Quante storie maledette, alcune addirittura similari sotto certi aspetti a quella di Federico (vero Riccardo Magherini?), e che non mi stancherò mai di denunciare pubblicamente, anche se vi garantisco che sono molto stanco e vi confesso che vorrei tanto ritrovare la mia intimità di padre per potermi avvicinare in silenzio a quel marmo freddo, dove dietro riposa maledettamente per sempre un ragazzino che probabilmente, se ciò fosse possibile, mi chiederebbe senza averne una risposta: “perché papà?”.

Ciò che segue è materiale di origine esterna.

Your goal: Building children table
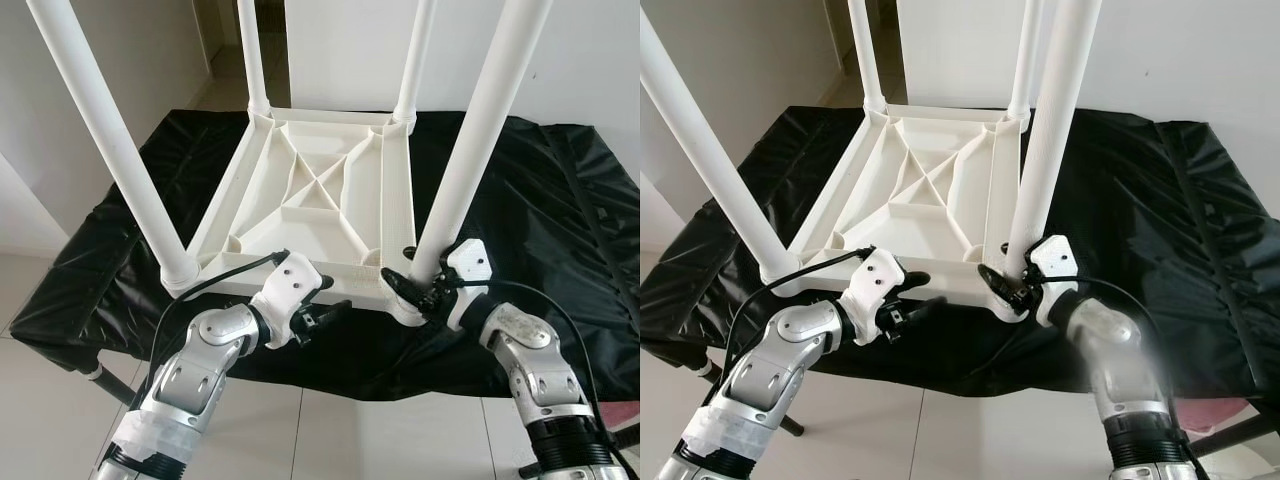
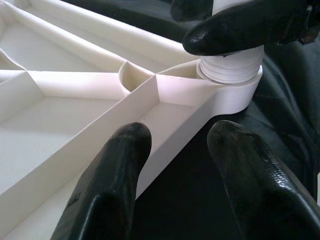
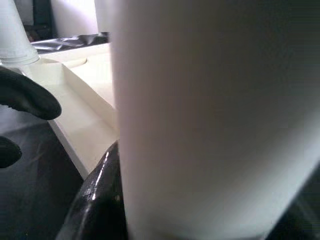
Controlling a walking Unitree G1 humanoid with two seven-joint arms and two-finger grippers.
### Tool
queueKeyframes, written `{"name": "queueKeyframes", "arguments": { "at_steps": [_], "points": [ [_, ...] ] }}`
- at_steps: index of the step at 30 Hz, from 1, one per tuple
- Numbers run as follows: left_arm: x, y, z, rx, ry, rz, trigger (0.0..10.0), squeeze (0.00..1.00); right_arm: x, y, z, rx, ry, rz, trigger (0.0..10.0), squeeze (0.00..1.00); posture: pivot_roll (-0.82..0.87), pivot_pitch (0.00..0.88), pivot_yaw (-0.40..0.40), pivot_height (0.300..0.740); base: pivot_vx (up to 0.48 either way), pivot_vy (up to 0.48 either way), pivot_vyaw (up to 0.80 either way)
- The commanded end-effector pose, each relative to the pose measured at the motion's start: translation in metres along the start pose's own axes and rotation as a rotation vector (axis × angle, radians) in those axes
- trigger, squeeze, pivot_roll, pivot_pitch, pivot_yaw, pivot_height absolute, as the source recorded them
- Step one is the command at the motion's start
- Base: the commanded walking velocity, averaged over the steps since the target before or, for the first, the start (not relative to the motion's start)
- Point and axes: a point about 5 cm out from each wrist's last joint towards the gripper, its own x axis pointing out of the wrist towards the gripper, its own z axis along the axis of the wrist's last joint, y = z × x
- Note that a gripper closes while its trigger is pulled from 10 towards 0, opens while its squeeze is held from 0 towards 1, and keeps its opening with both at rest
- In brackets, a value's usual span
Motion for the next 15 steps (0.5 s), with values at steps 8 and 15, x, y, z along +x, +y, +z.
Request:
{"name": "queueKeyframes", "arguments": {
  "at_steps": [8, 15],
  "points": [
    [-0.0014, 0.0017, -0.0017, 0.001, 0.002, 0.026, 10.0, 0.0, -0.0013, -0.0024, -0.0102, 0.035, 0.022, 0.041, 10.0, 0.0, -0.05, 0.053, 0.044, 0.74, 0.0, 0.0, 0.0],
    [-0.0018, 0.0004, -0.0023, 0.001, 0.003, 0.023, 10.0, 0.0, -0.0012, -0.0004, -0.0088, 0.076, 0.021, -0.093, 10.0, 0.0, -0.05, 0.054, 0.04, 0.74, 0.0, 0.0, 0.0]
  ]
}}
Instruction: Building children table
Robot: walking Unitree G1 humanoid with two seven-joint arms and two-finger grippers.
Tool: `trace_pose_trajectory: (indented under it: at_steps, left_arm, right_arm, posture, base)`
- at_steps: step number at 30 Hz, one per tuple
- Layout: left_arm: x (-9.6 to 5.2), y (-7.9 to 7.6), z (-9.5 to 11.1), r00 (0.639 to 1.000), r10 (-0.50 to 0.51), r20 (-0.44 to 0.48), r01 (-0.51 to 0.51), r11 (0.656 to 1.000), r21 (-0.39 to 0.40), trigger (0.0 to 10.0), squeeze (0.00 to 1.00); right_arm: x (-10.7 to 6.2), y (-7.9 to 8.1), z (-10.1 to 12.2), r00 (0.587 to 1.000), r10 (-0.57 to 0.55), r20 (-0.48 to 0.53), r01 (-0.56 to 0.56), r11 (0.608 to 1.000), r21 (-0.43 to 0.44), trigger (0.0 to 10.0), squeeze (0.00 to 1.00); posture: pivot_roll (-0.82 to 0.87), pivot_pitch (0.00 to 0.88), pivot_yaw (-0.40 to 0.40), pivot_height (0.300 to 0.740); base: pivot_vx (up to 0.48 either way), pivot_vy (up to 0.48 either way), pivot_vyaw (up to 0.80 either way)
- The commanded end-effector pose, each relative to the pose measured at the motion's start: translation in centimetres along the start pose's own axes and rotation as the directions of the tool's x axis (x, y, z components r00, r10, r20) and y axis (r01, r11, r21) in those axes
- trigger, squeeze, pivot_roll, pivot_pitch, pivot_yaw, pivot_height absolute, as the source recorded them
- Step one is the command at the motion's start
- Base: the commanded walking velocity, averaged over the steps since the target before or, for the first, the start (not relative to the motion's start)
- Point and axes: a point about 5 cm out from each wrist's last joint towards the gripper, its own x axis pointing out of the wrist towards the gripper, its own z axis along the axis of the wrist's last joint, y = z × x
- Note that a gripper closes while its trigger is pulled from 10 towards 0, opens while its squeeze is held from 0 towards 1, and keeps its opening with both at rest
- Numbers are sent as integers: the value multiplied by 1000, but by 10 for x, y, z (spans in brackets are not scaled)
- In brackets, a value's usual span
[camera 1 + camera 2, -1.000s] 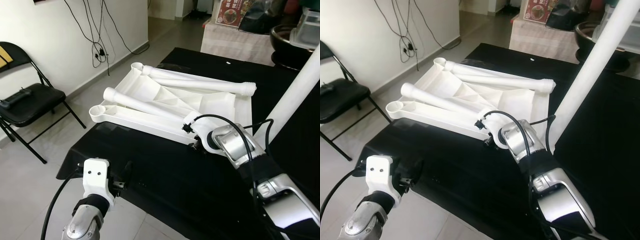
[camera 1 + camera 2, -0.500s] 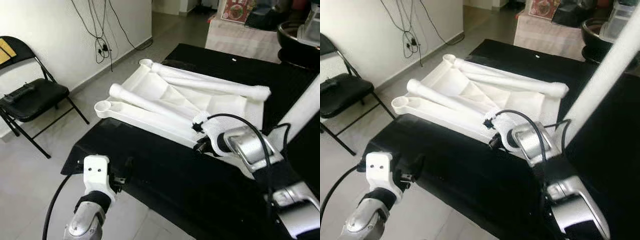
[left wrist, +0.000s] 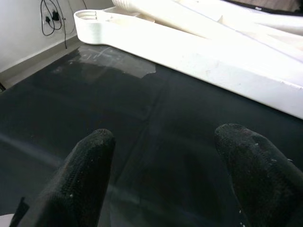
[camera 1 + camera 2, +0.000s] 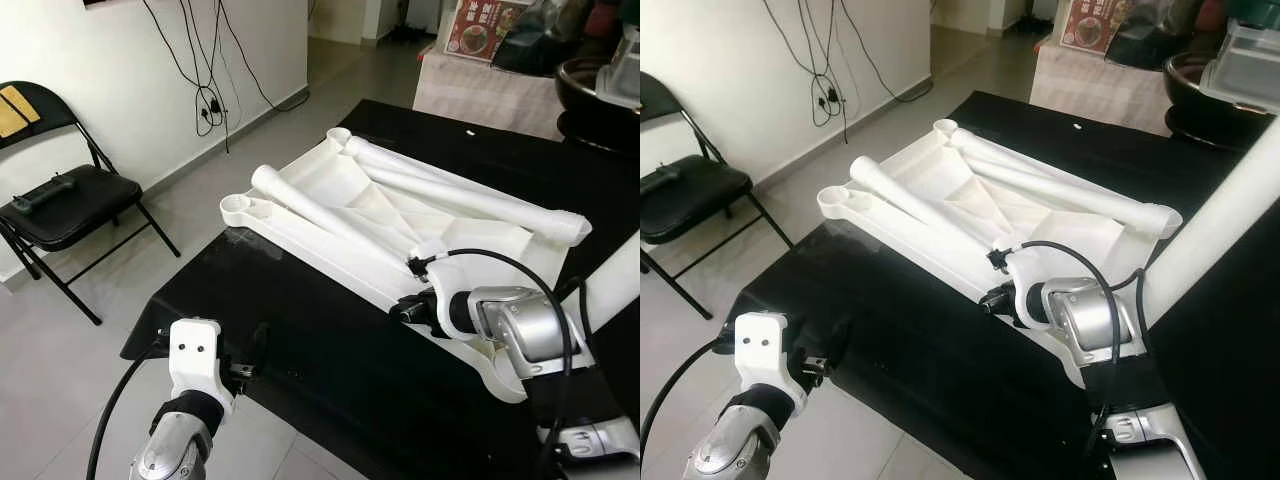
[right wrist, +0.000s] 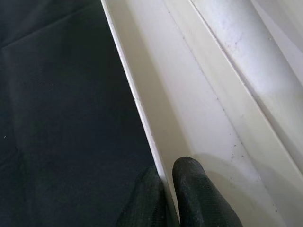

Ricordare Federico ogni anno che serva per dare quel brivido contro i torpori dell’indifferenza e dell’ingiustizia, e per far si di tentare di non perdere quella strada troppe volte interrotta, di quel processo di democratizzazione della polizia, intrapresa faticosamente in questi ultimi decenni da molti suoi appartenenti, e di cui qui questa sera ne riconosco uno, Orlando Botti ex ispettore della polizia di Stato e sindacalista, che viene da Imperia appositamente per ricordare Federico e che ringrazio per la sua presenza fraterna, e che ho avuto il privilegio di conoscere a Genova, quando ogni anno lì si va per non dimenticare i tragici fatti di Genova 2001 e tutte le sue vittime, per un abbraccio particolare ad Haidi e a Giuliano, e che Amnesty International definì “la più grande sospensione dei diritti democratici in un paese occidentale dopo la seconda guerra mondiale.” Quest’anno poi ricordo a tutti,per non dimentiCarlo, che la Corte europea dei diritti umani ha condannato l’Italia non solo per quanto fatto ad uno dei manifestanti, Arnaldo Cestaro, per la tristemente nota irruzione della Diaz, ma anche perché inadempiente ad avere una legislazione adeguata a punire il reato di tortura come pure l’istituzione dell’obbligo del numero identificativo sulle divise degli agenti. Ciò, afferma la stessa Corte, impedì di fatto l’identificazione degli autori dei maltrattamenti e l’impunità degli stessi. Quello che mi viene da dire di getto agli addetti ai lavori, è che mancarono le commissioni d’inchiesta, e qui mi fermo.
Concludo questo mio intervento, scusandomi per la sua lungaggine, dicendovi un’ultima cosa:
Federico era solo un bambino, perché a 18 anni non si può essere considerati adulti, e che tra l’altro mi chiedeva ancora, prima di uscire di casa, se doveva mettere o meno il giubbino di jeans per il freddo che c’era fuori.
Ora se mi sentisse gli risponderei così: “Si Federico, di freddo ce n’è veramente tanto fuori, anche se sono passati dieci anni da quell’assurda domenica mattina, ma noi cercheremo nel nostro piccolo, di fare in modo, attraverso il calore di tanti cuori di farti sentire solo amore e la forza della ragione, magari da donare soprattutto ai figli che ci sono intorno e che sono vivi, affinchè la nostra memoria, perché no, sia per sempre la condanna di chi ti uccise senza una ragione”.